Leucospermum glabrum

[3] L. glabrum is an upright, rounded shrub of up to 2½ m (8 ft) high, with a central stem at its foot of up to 10 cm (4 in) in diameter, with a reddish brown bark.

The bracts subtending each individually flower, envelops it at its base, is about 1½ cm (0.6 in) long and 1 cm (0.4 in) wide, with a strongly recurved pointed tip ending in a short thread, and the margins with a regular row of equal hairs, the outside deep carmine in colour in life, rubbery in consistency, densely woolly at base and softly hairy towards the tip.

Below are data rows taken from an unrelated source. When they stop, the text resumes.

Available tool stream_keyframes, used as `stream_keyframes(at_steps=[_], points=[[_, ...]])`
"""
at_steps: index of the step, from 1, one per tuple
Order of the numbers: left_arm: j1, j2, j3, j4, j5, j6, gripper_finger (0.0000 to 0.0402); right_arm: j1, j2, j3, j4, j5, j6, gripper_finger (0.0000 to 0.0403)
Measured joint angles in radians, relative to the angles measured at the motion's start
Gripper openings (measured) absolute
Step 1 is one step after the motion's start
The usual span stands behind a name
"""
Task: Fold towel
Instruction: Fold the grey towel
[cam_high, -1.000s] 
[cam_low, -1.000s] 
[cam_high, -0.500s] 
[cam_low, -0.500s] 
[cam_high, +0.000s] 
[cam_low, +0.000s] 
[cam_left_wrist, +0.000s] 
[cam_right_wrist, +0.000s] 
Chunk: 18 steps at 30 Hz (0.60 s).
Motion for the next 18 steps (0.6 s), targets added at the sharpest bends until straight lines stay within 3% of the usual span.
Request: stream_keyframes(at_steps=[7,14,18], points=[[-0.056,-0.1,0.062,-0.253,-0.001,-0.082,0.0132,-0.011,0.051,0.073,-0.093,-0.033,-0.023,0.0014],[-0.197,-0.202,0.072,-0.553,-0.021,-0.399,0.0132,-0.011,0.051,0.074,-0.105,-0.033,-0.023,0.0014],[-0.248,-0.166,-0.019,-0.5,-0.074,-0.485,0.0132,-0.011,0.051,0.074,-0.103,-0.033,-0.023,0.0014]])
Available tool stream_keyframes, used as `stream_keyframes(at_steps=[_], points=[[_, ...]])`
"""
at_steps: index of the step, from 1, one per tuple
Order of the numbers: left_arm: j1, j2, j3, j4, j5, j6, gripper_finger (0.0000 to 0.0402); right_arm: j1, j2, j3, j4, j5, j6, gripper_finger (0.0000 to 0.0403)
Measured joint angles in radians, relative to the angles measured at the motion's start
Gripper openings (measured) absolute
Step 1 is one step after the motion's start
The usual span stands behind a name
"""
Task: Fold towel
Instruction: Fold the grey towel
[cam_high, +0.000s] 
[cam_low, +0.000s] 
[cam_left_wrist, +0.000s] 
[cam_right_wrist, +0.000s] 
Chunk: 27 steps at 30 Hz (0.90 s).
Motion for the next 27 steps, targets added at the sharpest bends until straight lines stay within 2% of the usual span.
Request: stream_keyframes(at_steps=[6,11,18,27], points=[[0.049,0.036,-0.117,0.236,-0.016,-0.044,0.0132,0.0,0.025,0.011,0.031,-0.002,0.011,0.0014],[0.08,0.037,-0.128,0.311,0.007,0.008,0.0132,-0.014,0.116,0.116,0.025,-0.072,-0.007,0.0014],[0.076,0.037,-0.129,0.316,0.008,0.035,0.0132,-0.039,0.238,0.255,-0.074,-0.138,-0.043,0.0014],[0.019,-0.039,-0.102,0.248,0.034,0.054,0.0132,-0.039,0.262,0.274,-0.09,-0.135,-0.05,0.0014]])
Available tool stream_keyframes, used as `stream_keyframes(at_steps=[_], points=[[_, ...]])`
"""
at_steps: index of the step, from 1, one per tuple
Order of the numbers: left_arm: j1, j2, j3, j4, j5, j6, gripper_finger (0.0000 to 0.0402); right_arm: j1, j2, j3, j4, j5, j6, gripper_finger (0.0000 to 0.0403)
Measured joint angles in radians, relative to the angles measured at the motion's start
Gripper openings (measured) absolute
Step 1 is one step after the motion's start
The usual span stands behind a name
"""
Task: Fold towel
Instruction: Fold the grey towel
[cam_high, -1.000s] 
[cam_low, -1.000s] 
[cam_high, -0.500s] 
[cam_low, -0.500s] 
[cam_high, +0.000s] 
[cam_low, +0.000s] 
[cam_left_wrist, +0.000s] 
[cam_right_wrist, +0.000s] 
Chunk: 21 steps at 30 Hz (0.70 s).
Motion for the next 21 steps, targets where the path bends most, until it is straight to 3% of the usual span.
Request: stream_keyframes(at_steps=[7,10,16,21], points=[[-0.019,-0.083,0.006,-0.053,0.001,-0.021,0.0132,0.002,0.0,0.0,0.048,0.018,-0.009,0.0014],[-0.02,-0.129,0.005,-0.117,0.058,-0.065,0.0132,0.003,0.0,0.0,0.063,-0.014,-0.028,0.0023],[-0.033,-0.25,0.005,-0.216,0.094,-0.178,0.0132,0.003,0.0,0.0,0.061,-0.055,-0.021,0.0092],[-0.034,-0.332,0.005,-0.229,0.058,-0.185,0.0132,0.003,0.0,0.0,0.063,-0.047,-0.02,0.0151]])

The higher part of the lobes (called limbs) is narrowly elliptic in shape with a pointy tip, variably covered with long soft hairs.

[2] The Outeniqua pincushion was first recognised as a separate species and described by Edwin Percy Phillips in 1910, but the type specimen was already collected in 1814 by English explorer and naturalist William John Burchell.

It only grows on south-facing, sheltered, cool slopes between of 150–450 m (500–1500 ft) altitude, where it experiences an annual precipitation of 750–1000 mm (30–40 in) more or less evenly distributed over the year.

Plants are found in fynbos on moist peat soils between other very tall shrubs such as Laurophyllus capensis, several species of Leucadendron, Berzelia and Erica, forming a dense vegetation called "hygrophilous macchia".